Exercise instructions:
Only the lines below starting at the one that contains "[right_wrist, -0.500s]" and ending at the one that contains "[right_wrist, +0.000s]" are to be reproduced, exactly and with both ends kept.

[Entries taken from a collection]
****************************************

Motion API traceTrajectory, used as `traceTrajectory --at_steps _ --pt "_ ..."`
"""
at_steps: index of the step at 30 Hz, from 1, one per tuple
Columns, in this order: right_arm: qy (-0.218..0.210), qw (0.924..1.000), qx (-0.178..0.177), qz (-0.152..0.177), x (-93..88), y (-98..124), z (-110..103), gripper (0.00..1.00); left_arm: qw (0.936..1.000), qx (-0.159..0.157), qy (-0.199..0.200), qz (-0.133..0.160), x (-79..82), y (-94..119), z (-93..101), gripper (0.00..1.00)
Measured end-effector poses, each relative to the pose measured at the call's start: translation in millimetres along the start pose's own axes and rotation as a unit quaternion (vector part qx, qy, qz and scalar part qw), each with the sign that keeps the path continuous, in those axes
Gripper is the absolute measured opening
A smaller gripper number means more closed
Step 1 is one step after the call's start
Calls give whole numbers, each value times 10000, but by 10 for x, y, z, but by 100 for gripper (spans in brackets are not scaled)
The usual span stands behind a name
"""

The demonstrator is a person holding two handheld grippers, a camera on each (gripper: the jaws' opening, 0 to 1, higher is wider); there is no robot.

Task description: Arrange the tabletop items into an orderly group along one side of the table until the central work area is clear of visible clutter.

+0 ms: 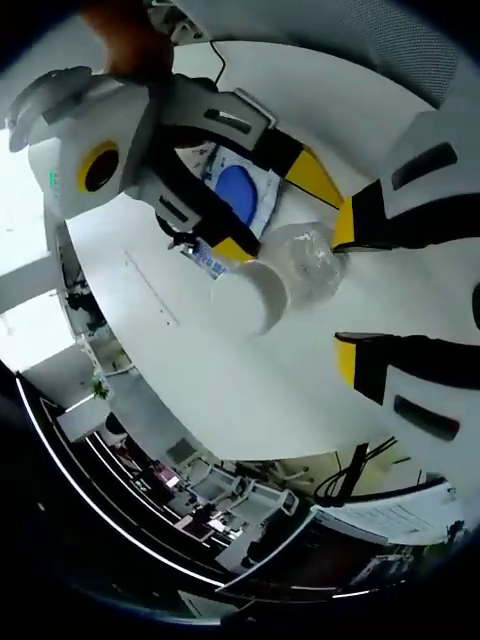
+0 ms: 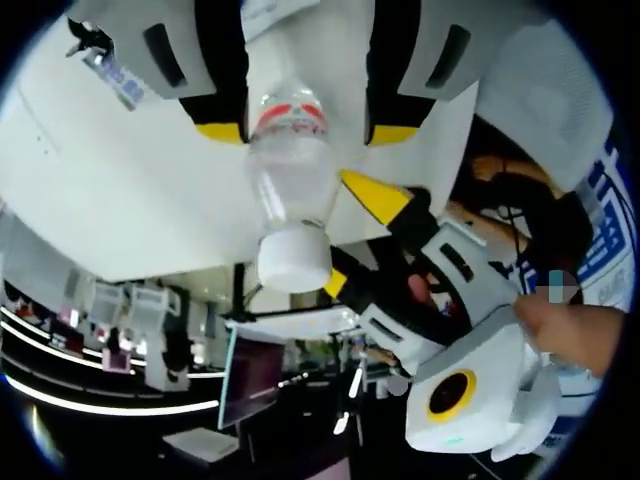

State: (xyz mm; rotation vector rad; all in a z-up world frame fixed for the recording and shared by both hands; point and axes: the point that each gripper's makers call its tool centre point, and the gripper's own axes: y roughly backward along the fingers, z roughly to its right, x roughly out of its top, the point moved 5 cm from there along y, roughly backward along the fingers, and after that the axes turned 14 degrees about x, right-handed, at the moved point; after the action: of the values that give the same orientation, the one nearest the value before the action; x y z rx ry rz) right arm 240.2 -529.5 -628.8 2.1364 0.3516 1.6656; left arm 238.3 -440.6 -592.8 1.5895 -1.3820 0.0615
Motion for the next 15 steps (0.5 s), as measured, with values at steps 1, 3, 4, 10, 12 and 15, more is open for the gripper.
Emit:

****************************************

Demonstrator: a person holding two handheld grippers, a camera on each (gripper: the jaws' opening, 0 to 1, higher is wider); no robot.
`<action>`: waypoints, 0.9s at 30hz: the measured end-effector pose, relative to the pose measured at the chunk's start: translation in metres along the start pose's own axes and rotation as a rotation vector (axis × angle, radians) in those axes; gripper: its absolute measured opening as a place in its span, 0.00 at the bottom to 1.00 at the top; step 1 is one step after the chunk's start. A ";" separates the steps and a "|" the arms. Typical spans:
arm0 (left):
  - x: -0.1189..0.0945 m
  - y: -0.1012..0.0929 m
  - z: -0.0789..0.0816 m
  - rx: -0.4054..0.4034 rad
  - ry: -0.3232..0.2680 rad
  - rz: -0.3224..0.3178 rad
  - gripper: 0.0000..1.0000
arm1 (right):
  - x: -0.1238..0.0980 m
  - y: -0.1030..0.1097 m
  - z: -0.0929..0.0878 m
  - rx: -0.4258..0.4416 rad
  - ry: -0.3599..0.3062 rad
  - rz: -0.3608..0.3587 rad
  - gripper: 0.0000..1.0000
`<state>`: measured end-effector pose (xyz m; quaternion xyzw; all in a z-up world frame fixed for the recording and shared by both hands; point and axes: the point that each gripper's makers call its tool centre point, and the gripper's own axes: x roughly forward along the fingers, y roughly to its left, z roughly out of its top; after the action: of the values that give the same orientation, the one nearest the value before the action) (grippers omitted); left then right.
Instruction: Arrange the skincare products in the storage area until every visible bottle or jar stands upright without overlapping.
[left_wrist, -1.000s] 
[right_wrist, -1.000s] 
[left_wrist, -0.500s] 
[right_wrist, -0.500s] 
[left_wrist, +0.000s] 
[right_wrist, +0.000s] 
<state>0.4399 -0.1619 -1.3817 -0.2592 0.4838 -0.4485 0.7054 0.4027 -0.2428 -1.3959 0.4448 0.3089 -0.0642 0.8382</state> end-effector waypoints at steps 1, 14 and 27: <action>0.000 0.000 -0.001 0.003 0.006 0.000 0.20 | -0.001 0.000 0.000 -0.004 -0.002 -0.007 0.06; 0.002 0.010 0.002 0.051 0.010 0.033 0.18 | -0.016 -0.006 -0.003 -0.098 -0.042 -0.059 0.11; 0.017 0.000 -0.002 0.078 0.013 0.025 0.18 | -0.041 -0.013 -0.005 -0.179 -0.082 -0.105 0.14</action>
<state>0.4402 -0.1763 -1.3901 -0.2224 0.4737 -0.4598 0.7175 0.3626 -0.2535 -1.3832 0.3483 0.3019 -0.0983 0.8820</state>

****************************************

Answer to the problem:
[right_wrist, -0.500s] 
[left_wrist, +0.000s] 
[right_wrist, +0.000s] 

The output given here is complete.